What is needed
Starting with the line that has "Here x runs" in the records below and ending with the line that has "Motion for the", output those lines exactly and nothing more; omit the pictures.

Recorded information
■ ■ ■ ■
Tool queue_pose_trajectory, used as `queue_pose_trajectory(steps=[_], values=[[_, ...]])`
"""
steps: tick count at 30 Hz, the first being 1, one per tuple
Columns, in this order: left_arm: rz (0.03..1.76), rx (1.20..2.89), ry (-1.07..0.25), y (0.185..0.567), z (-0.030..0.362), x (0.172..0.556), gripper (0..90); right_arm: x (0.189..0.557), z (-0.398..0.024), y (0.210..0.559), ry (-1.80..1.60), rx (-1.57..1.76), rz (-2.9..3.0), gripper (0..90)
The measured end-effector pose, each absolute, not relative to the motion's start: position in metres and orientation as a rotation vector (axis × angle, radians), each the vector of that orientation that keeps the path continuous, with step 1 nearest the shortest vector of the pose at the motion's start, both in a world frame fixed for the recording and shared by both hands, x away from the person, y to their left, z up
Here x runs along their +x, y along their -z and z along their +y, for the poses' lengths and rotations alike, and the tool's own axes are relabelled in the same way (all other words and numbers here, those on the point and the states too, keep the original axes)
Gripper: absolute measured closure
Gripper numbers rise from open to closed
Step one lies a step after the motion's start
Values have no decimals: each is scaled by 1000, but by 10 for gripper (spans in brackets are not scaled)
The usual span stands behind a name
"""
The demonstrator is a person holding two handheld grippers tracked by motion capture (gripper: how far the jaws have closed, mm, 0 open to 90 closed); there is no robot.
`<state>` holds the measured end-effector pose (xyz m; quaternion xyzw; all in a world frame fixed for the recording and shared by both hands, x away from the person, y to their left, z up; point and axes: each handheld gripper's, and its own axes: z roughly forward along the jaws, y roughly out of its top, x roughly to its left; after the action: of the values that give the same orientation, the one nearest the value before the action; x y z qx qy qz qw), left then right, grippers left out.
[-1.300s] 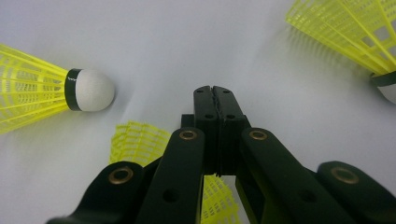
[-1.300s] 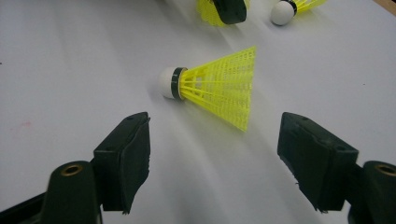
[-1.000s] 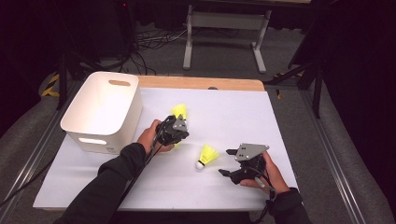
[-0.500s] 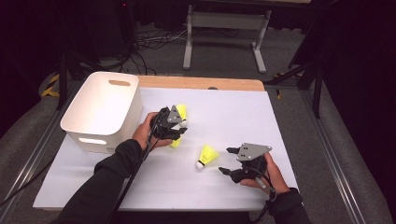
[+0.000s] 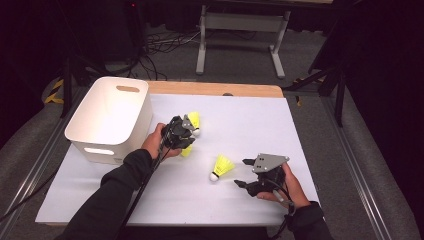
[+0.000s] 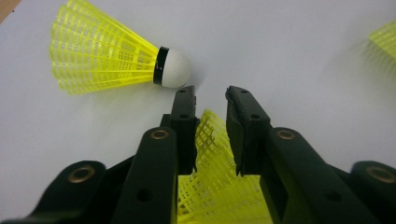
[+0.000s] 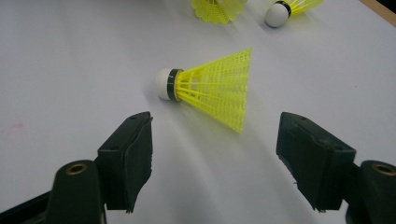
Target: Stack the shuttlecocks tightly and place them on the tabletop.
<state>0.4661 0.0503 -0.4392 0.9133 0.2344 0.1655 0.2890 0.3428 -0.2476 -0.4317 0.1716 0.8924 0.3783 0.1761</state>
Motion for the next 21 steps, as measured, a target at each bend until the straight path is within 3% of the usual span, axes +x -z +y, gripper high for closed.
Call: queue_pose_trajectory(steps=[3, 7, 21], values=[[646, 2436, -488, 440, 46, 469, 854, 343, -246, 433, -1058, 484, 2535, 281], [666, 2437, -514, 439, 41, 473, 877, 342, -245, 433, -1053, 476, 2539, 282], [741, 2412, -502, 436, 33, 482, 849, 342, -245, 433, -1052, 471, 2548, 282]])
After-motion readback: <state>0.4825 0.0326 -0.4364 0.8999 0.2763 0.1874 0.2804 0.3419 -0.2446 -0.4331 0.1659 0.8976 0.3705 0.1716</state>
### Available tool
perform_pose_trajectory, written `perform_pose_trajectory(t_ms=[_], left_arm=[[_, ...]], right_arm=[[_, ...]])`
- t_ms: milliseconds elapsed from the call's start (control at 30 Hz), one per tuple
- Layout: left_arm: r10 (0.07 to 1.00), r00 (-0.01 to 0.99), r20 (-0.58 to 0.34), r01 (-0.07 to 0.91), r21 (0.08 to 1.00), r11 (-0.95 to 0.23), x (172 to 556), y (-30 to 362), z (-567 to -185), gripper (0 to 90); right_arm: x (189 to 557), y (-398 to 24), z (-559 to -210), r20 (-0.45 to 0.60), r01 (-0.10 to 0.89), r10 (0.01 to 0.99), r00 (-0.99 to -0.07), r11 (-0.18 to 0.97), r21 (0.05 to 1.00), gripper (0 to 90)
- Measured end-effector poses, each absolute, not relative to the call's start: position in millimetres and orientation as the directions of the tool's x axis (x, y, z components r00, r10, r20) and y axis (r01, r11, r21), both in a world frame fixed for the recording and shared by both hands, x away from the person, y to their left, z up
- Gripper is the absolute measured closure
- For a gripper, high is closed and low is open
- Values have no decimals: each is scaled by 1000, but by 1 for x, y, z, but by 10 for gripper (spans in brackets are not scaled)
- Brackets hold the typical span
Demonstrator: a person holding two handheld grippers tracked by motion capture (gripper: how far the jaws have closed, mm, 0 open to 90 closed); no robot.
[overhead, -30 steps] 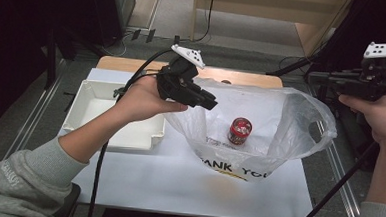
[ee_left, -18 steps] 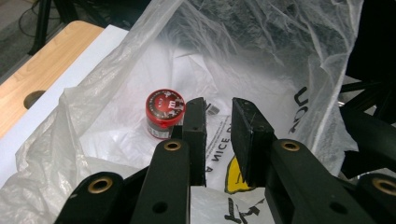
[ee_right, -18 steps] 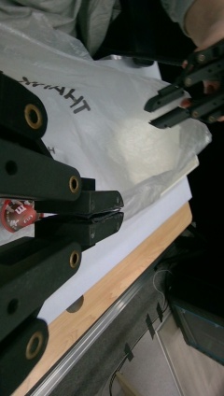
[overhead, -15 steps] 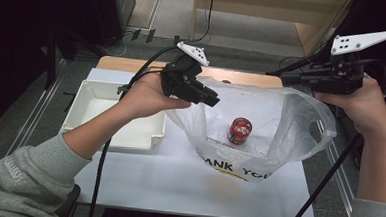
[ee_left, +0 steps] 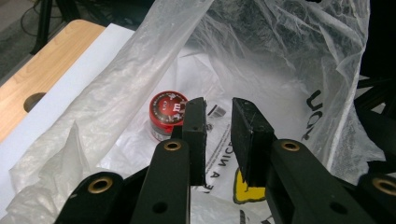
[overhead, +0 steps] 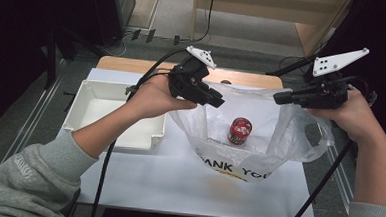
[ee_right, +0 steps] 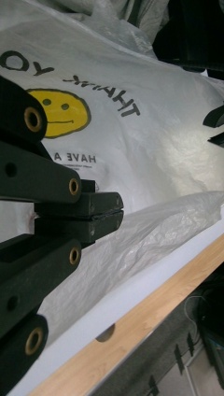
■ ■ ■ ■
Result of this task
Here x runs along their +x, y along their -z and z along their +y, for the poses' lengths and rotations alike, and the tool's own axes are relabelled in the same way (all other words and numbers here, those on the point and the states too, keep the original axes)
Gripper: absolute measured closure
Gripper numbers rise from open to closed
Step one lies a step after the motion's start
Values have no decimals: each is scaled by 1000, but by 10 for gripper (spans in brackets are not scaled)
The usual span stands behind a name
"""
The demonstrator is a person holding two handheld grippers tracked by motion capture (gripper: how far the jaws have closed, mm, 0 open to 90 closed); there is no robot.
`<state>` holds the measured end-effector pose (xyz m; quaternion xyzw; all in a world frame fixed for the recording and shared by both hands, x away from the person, y to their left, z up; point and axes: each handheld gripper's, and its own axes: z roughly forward along the jaws, y roughly out of its top, x roughly to its left; after the action: of the values that give the same orientation, the one nearest the value before the action; x y z qx qy qz qw), left then right, grippers left out.
[-1.300s] 
[-1.300s] 
[-1.000s] 
[-0.500s] 
[+0.000s] 
[+0.000s] 
[+0.000s] 
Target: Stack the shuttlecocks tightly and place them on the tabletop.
<state>0.4661 0.0503 -0.4392 0.9133 0.2344 0.1655 0.2890 0.3428 -0.2476 -0.4317 0.1716 0.8924 0.3783 0.1761</state>
Motion for the next 21 steps, as measured, a target at each bend until the straight path is within 3% of the usual span, axes +x -z +y, gripper high for closed.

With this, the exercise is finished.